Teufelswahn mit hysterischen Erscheinungen
Aus: Der Wahnsinn in den vier letzten Jahrhunderten. Nach dem Französischen des Calmeil. Bearbeitet von Dr. Rudolf Leubuscher. Halle. 1848

In der Mitte des 16. Jahrhunderts brachen an vielen Orten und besonders in den Nonnenklöstern und den Instituten zur Erziehung der Kinder epidemische Konvulsionen aus, mit ähnlichen Zufällen, wie sie früher bei der Dämonopathie beobachtet worden waren. Beim Ausbruch der Pest traten diese Erscheinungen in den Hintergrund zurück.

Die Hystero-Dämonopathie wird in der Grafschaft Hoom epidemisch. (1551)

Im Kloster Uvertet in der Grafschaft Hoorn brach die Krankheit der Nonnen gegen das Ende der Fastenzeit aus. Die Mehrzahl der Nonnen hatte damals länger als fünfzig Tage nur von Rübensaft gelebt. Ihre Krankheit begann damit, dass sie eine schwarze Flüssigkeit ausbrachen, die so scharf und bitter war, dass sich die Epidermis der Zunge und der Lippen dadurch loslöste. Bald wurden ihre Nächte unruhig, sie fuhren plötzlich im Schlaf auf. Sie glaubten die klagenden Laute einer menschlichen Person zu hören, und wenn sie zu Hilfe eilten, so fanden sie niemand. Wenn sie Urin gelassen hatten, so floss ihnen dann der Urin noch unwillkürlich auf das Bett und die Wäsche. Manchmal hatten sie die Empfindung, als ob sie an der Fußsohle gekitzelt würden, und sie mussten unaufhörlich lachen. Sie wurden aus den Betten herausgeschleudert und rollten auf dem Fußboden hin, als ob man sie bei den Füßen fortgezogen hätte. Die Arme, die unteren Extremitäten wurden nach allen Richtungen hin verdreht und das Gesicht konvulsivisch verzogen. Sie sprangen in die Höhe und warfen sich mit Gewalt wieder gegen den Fußboden. Mehrere trugen an ihrem Körper Spuren von Schlägen. Oft, wenn sie ganz ruhig und gesund zu sein schienen, fielen sie plötzlich um, verloren den Gebrauch der Sprache und blieben ausgestreckt auf dem Boden liegen, als ob das Bewusstsein vollkommen aufgehoben wäre. Dann warfen sie sich aus ihrer scheinbaren Unbeweglichkeit konvulsivisch in die Höhe, mit solcher Heftigkeit und Gewalt, dass die Umstehenden sie kaum halten konnten. Manchen wurde es zu schwer, sich aufrecht zu halten: Sie krochen deshalb auf den Knien. Andere kletterten an den Bäumen in die Höhe und ließen sich mit dem Kopf unten und den Füssen oben wieder herab.

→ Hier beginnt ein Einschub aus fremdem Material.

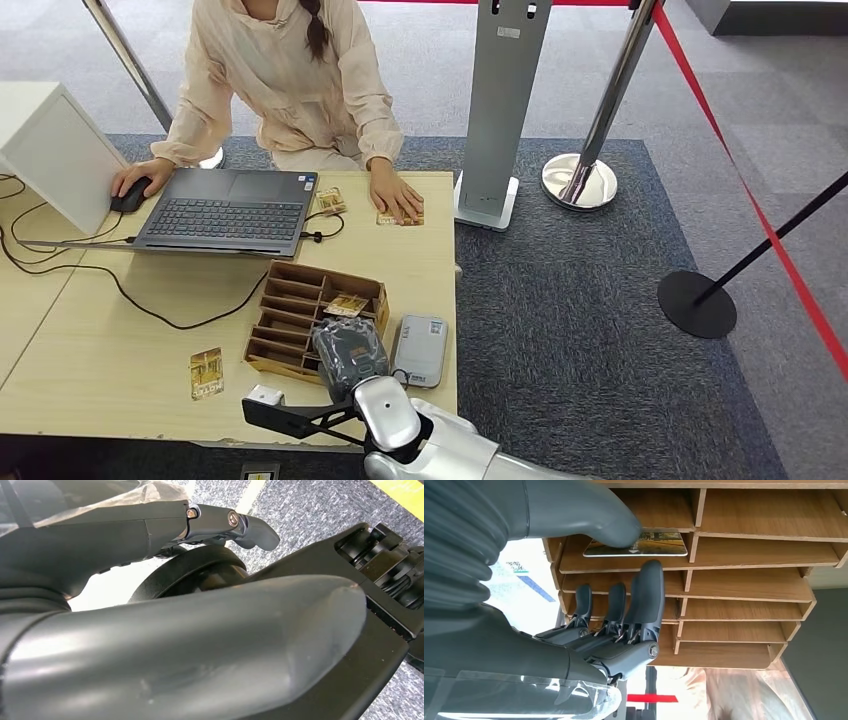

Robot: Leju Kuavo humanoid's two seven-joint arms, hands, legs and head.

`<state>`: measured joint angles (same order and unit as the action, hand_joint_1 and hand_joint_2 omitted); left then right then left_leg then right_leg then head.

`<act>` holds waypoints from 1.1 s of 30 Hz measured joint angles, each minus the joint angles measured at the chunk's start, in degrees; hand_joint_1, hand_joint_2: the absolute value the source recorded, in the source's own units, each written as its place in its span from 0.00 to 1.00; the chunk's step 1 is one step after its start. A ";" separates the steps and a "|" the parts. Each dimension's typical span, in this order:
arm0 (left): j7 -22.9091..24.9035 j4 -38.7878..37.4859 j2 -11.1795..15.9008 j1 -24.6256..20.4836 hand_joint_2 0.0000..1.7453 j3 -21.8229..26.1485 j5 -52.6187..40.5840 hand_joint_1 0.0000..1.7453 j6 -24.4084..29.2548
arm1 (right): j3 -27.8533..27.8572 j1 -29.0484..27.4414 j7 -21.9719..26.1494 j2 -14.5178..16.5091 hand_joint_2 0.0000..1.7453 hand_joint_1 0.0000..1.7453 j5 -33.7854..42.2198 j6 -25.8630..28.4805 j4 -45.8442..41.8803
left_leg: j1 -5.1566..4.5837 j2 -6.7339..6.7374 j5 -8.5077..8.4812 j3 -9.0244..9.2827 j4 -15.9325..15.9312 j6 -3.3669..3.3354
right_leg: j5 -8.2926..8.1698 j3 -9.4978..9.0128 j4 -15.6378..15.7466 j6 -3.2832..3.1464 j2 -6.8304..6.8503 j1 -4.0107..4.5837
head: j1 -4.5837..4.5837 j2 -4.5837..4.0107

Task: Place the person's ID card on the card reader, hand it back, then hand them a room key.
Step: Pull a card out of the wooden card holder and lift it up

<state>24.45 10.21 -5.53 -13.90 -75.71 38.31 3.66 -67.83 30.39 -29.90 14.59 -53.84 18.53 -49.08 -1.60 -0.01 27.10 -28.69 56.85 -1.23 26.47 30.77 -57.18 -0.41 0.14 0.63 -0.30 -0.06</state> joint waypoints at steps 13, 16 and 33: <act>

Die Nonnen schrieben ihr Leiden einer alten Frau in der Nachbarschaft zu, die, sonst sehr brav und redlich, das Unglück gehabt hatte, die Aufmerksamkeit der Besessenen auf sich zu ziehen. Sie wurde nebst sieben anderen Frauen, die man ebenfalls eines Bündnisses mit dem Teufel beschuldigte, ins Gefängnis geworfen, und da sie durchaus nichts gestehen wollte, auf die Folter gespannt. Unmittelbar nach der peinlichen Frage starb sie. Die hysterischen Anfälle der Nonnen von Uvertet hörten nach drei Jahren auf. Man unterließ damals, Fremde als Zuschauer zuzulassen.

Die Sache soll nach Johann Weyer so gekommen sein: Die arme Frau hatte sich in der Fastenzeit von den Nonnen ein Viertel Salz, was ungefähr drei Pfund wog, geborgt und hatte kurz vor Ostern ungefähr doppelt so viel wiedergegeben. Seitdem fanden die Nonnen in ihren Schlafzimmern weiße Kugeln, die wie mit Zucker überzogen aussahen, aber salzig schmeckten, von denen kein Mensch wusste, wo sie hergekommen waren.

Hystero-Dämonopathie im Kloster Keutorp. Das Übel verbreitet sich in die Nachbarschaft. (1552)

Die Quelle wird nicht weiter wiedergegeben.